Phillips Seafood in Baltimore: Crab Houses That Scale From Casual to Sit-Down
Phillips Seafood operates three distinct locations across Baltimore, each targeting a different occasion and price point, making it one of the city's few seafood chains that doesn't funnel everyone through the same format.
What Phillips Seafood actually is
Phillips is a regional mid-market seafood chain based in Maryland, with roots in Ocean City. In Baltimore, it runs casual counter-service and full-service sit-down restaurants specializing in Maryland blue crabs, fried seafood, and steamed preparations. The chain competes directly with local institutions like Faidley's (counter-service crab house in Lexington Market) and Cantler's Riverside Inn (sit-down, waterfront, outside the city proper), but Phillips' strength lies in offering multiple tiers without requiring a drive to the suburbs.
Locations, format, and pricing
The Inner Harbor location operates as a full-service sit-down restaurant with table service, printed menus, and wine service. Steamed blue crabs run roughly $28 to $35 per dozen depending on size and season; fried platters (shrimp, oyster, fish) range from $15 to $22. Crab cakes average $18 to $24 as an entree. Happy hour (weekdays, typically 3 to 6 p.m.; verify current hours by calling) offers discounted appetizers and house cocktails in the $6 to $8 range.
The Harborplace location operates as a walk-up counter with limited seating, lower prices, and faster throughput. A dozen steamed crabs costs $22 to $28; fried platters run $12 to $18. This format suits people eating before an event or on a lunch break.
A third location in Canton operates between these two models. Confirm hours and current pricing with the restaurant directly, as crab pricing shifts with the season and market availability.
How Phillips compares to other Baltimore crab houses
Faidley's in Lexington Market remains the lowest-cost option and a true locals' counter; crabs typically run $2 to $3 per crab at retail pricing, and the space has zero amenities. Faidley's suits first-time visitors seeking the iconic crab house experience and tight budgets; Phillips suits people who want sit-down service and are willing to pay $10 to $15 more per dozen for comfort.
Cantler's Riverside Inn, located in Annapolis, offers waterfront views, full bar service, and higher pricing ($35 to $45 per dozen crabs); it's worth the drive if you prioritize scenery and don't mind leaving the city. Phillips Inner Harbor trades waterfront views for walkability from downtown attractions.
Koco's Pub in Canton steams crabs at prices closer to Faidley's but operates in a dive-bar atmosphere with beer focus; it's best for casual groups and cash drinkers, not family dinners.
Who Phillips suits and who it doesn't
The Inner Harbor location works for tourists, business dinners, and people seeking a recognizable brand in a central location. It does not suit purists who view chain restaurants as inferior to independent crab houses or anyone seeking a gritty local experience. Faidley's serves that need better.

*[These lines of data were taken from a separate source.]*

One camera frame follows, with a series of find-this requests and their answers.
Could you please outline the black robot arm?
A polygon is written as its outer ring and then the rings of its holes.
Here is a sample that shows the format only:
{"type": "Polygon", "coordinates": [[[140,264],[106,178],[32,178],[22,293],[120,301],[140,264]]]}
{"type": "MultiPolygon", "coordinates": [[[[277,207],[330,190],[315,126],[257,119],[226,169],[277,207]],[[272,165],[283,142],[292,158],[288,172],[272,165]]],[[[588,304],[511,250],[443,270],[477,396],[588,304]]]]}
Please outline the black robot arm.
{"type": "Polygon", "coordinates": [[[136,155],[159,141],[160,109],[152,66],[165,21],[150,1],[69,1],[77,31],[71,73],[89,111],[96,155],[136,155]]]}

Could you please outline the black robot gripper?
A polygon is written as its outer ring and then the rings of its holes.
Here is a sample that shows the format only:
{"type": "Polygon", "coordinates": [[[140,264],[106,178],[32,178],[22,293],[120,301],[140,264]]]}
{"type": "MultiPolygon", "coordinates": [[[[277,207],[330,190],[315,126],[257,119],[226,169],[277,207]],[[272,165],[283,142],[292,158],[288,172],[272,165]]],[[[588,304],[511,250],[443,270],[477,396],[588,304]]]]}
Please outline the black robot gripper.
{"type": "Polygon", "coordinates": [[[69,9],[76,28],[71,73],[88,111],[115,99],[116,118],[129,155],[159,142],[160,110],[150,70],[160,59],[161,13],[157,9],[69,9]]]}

The Harborplace counter works for crab house regulars in a hurry and casual solo diners. The Canton location bridges both audiences and may suit families or groups uncertain about atmosphere.

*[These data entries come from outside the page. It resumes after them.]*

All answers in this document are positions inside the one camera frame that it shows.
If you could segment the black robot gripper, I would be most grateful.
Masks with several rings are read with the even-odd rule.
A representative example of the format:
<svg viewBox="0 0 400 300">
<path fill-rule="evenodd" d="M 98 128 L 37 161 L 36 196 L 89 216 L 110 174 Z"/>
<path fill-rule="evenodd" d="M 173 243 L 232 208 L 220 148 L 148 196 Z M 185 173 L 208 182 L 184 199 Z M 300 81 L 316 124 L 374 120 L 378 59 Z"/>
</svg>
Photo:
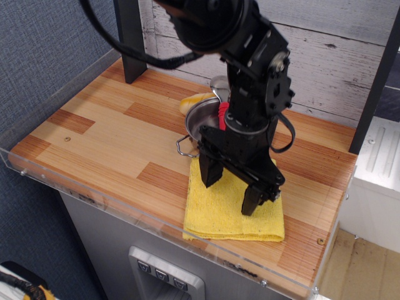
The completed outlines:
<svg viewBox="0 0 400 300">
<path fill-rule="evenodd" d="M 199 167 L 203 184 L 216 183 L 226 168 L 244 181 L 241 213 L 251 216 L 263 201 L 275 201 L 280 196 L 284 176 L 270 157 L 270 142 L 278 120 L 274 118 L 267 129 L 255 134 L 239 134 L 227 127 L 225 131 L 202 126 L 199 142 Z"/>
</svg>

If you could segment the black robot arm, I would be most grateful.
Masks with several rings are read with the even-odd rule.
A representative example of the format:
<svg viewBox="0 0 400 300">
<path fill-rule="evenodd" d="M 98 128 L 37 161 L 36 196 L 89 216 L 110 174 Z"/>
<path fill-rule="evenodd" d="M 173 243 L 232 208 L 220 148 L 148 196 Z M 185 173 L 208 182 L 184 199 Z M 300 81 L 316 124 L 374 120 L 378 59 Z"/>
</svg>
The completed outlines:
<svg viewBox="0 0 400 300">
<path fill-rule="evenodd" d="M 255 1 L 161 1 L 181 42 L 198 54 L 218 53 L 230 89 L 225 129 L 201 126 L 199 166 L 205 186 L 227 169 L 247 184 L 241 212 L 249 216 L 280 195 L 285 178 L 270 158 L 278 123 L 294 95 L 287 41 Z"/>
</svg>

What the first visit involves
At the sit-down location, expect to be seated and given a menu. Crabs come whole, steamed with Old Bay seasoning, and require hand-eating; request crab mallets and bibs upfront. Fried platters arrive with coleslaw and fries. Service is standard table-service timing, roughly 20 to 30 minutes from order to plate for fried items, longer for crabs.
At the counter, order at the window, pay, take a number, and sit or stand in limited seating while food is prepared. Timing is faster, roughly 10 to 15 minutes for fried items.
Hours, parking, and logistics
The Inner Harbor location sits at 601 E. Pratt Street, directly adjacent to the National Aquarium. Parking is available in the Harborplace garage ($15 to $20 for 2 to 3 hours) or via street meter in peak season. The restaurant is open for lunch and dinner seven days a week; exact hours shift seasonally and should be verified by phone.
The Harborplace counter is within the Harborplace pavilion itself, with the same parking options.
Phillips delivers a recognizable product at a higher service level than Faidley's but lower cost than Cantler's, making it a practical choice for diners who prioritize accessibility and table service over scarcity or locale mystique.